__Problem statement__
Among the records that follow, find each line holding the word "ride" and copy it.

__Entries taken from a collection__
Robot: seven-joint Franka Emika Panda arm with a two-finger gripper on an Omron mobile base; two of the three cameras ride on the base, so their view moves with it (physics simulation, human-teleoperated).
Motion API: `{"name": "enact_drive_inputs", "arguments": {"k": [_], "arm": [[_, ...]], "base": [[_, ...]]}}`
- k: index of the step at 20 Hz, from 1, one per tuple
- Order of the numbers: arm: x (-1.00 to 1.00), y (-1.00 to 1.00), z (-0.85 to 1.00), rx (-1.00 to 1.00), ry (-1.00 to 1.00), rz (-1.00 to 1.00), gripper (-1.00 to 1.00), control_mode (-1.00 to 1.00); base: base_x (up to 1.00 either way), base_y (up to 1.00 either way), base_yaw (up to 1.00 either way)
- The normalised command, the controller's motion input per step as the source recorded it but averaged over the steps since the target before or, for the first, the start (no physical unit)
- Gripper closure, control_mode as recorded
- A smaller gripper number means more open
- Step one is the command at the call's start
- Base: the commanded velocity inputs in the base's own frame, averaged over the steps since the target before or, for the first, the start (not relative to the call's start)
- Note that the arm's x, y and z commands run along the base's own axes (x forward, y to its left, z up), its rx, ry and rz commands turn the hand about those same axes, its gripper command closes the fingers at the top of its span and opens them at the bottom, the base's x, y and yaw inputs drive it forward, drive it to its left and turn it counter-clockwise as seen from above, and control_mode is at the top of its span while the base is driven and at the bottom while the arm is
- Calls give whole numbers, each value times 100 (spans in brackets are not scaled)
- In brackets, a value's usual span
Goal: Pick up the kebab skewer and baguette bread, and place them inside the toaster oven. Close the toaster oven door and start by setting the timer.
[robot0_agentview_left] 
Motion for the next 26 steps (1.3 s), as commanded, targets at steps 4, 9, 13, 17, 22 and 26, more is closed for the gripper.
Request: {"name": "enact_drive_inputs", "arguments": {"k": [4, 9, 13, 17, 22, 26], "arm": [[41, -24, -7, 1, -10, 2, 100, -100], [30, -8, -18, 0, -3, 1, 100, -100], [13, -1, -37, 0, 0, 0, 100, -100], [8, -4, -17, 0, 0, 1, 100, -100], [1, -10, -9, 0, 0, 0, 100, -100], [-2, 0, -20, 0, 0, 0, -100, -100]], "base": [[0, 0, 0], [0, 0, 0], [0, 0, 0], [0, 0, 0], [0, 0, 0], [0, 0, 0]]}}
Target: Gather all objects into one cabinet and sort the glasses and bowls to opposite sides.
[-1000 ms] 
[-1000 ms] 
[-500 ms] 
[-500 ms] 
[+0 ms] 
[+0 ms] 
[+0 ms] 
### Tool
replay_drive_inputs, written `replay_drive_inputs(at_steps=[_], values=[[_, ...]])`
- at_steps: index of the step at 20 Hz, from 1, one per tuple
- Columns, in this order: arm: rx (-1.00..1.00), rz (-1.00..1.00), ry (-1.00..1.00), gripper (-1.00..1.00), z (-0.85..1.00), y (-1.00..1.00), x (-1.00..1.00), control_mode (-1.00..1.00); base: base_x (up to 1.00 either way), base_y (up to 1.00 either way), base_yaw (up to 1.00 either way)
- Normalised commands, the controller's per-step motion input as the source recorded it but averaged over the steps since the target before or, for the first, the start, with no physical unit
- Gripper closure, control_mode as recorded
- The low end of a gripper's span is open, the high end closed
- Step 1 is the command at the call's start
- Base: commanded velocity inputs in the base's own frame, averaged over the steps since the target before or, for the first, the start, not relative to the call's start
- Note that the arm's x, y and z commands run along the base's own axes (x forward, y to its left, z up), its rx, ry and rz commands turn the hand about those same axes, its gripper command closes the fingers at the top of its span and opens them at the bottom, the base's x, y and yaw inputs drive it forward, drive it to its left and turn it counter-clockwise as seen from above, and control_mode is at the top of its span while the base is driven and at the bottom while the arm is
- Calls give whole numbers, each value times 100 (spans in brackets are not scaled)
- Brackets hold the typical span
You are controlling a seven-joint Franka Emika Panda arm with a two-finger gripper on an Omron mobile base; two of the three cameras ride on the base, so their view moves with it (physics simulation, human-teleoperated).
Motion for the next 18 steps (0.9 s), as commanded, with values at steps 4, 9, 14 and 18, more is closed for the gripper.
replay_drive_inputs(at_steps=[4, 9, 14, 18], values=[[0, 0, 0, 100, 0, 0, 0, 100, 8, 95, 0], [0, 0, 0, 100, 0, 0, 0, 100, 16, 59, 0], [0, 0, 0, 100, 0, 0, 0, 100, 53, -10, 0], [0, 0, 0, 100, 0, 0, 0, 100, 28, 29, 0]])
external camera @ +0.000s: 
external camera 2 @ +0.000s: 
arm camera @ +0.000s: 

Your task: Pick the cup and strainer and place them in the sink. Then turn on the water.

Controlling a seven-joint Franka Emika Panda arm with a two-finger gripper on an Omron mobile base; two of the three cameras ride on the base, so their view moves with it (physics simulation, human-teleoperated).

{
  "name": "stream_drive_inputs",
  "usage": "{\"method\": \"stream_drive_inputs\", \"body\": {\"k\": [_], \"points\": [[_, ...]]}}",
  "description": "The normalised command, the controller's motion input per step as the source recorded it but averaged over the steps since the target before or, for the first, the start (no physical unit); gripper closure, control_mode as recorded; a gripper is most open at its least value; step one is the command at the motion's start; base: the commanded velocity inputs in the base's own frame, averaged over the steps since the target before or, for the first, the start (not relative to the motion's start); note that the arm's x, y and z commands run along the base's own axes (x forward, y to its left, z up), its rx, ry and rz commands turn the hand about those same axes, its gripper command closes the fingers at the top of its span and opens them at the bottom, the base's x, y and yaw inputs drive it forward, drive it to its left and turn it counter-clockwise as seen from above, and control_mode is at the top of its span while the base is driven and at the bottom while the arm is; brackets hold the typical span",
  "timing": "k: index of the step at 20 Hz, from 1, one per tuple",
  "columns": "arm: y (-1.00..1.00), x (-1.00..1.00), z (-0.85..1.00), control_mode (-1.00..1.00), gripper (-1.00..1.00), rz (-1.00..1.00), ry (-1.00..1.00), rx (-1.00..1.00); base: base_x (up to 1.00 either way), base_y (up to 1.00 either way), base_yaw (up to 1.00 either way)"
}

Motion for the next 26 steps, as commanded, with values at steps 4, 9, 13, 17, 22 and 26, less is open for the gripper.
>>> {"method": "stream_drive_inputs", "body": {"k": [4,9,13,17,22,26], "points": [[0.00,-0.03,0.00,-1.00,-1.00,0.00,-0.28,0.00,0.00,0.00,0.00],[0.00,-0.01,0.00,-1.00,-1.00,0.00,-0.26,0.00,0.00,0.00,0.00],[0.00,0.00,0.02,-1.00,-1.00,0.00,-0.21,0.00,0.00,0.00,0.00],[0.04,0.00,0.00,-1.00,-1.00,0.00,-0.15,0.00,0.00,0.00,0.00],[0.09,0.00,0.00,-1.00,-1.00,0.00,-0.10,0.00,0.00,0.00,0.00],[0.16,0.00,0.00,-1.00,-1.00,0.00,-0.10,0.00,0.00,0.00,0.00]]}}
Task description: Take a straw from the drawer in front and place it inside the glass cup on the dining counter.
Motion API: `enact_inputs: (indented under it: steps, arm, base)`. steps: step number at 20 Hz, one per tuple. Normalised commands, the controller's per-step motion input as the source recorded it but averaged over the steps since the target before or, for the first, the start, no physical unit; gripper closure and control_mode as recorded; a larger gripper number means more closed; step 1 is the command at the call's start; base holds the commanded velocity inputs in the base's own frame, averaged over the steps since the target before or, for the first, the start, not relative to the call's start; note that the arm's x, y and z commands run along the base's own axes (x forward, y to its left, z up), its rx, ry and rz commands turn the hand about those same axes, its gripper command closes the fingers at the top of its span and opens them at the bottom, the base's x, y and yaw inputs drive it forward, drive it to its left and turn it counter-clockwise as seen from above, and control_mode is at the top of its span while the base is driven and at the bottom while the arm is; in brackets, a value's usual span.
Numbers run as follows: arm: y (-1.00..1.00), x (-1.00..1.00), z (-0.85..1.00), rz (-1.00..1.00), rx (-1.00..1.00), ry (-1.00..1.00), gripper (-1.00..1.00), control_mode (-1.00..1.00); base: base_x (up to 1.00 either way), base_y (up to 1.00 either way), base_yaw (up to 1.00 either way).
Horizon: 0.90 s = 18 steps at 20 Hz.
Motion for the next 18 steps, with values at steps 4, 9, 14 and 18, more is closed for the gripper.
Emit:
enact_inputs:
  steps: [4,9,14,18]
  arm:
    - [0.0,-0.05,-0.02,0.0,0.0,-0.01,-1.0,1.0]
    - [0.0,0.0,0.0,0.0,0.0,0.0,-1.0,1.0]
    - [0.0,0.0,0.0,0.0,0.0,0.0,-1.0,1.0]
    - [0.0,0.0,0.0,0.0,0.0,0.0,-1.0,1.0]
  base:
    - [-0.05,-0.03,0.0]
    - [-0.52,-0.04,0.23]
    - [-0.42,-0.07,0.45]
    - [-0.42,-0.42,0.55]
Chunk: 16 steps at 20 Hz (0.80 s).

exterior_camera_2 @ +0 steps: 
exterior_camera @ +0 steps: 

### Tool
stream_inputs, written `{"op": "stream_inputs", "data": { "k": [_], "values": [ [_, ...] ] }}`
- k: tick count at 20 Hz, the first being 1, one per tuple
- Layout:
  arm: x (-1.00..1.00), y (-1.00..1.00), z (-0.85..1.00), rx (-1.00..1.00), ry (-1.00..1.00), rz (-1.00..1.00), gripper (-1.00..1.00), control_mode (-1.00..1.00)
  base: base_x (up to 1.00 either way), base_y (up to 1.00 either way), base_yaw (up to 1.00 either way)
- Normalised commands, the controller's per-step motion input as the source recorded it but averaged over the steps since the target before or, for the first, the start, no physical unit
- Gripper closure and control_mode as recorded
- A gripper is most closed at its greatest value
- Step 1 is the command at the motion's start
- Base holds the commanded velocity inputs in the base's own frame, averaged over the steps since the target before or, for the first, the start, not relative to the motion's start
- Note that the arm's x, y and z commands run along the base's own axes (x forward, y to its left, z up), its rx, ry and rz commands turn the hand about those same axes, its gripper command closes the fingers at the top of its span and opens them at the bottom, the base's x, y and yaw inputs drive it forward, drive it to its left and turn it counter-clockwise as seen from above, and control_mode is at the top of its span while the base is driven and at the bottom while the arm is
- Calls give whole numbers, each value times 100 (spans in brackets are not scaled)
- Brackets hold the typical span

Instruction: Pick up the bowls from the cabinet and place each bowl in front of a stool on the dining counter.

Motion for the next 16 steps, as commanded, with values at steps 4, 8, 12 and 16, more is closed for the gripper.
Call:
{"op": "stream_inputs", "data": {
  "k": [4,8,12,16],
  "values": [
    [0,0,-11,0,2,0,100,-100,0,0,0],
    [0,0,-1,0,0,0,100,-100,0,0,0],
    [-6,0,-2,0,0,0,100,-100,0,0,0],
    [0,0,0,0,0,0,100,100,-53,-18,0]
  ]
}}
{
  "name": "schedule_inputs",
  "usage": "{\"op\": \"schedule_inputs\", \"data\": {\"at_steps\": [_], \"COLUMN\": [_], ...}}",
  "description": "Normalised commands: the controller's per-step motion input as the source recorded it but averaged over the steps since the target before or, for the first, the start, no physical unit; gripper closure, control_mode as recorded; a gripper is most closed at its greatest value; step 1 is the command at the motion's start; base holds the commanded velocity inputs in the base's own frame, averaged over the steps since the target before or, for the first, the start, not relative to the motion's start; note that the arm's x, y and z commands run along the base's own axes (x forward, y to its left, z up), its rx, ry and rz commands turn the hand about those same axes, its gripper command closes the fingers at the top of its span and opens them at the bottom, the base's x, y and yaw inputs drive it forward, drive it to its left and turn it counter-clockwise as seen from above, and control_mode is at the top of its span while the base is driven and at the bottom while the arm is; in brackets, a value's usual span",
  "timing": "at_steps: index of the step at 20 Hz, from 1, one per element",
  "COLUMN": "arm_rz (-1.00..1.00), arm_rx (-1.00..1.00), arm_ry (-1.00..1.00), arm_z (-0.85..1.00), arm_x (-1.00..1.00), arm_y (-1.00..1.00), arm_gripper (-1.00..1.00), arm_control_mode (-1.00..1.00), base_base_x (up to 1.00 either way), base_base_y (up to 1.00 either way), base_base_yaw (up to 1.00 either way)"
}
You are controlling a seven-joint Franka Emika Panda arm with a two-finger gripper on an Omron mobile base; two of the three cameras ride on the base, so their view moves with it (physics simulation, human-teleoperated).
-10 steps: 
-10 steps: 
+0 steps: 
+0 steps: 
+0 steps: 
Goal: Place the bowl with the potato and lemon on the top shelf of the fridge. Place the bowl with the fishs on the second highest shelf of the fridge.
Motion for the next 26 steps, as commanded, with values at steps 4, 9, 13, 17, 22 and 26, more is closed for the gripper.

__Result of this task__
Robot: seven-joint Franka Emika Panda arm with a two-finger gripper on an Omron mobile base; two of the three cameras ride on the base, so their view moves with it (physics simulation, human-teleoperated).
You are controlling a seven-joint Franka Emika Panda arm with a two-finger gripper on an Omron mobile base; two of the three cameras ride on the base, so their view moves with it (physics simulation, human-teleoperated).
Controlling a seven-joint Franka Emika Panda arm with a two-finger gripper on an Omron mobile base; two of the three cameras ride on the base, so their view moves with it (physics simulation, human-teleoperated).
You are controlling a seven-joint Franka Emika Panda arm with a two-finger gripper on an Omron mobile base; two of the three cameras ride on the base, so their view moves with it (physics simulation, human-teleoperated).

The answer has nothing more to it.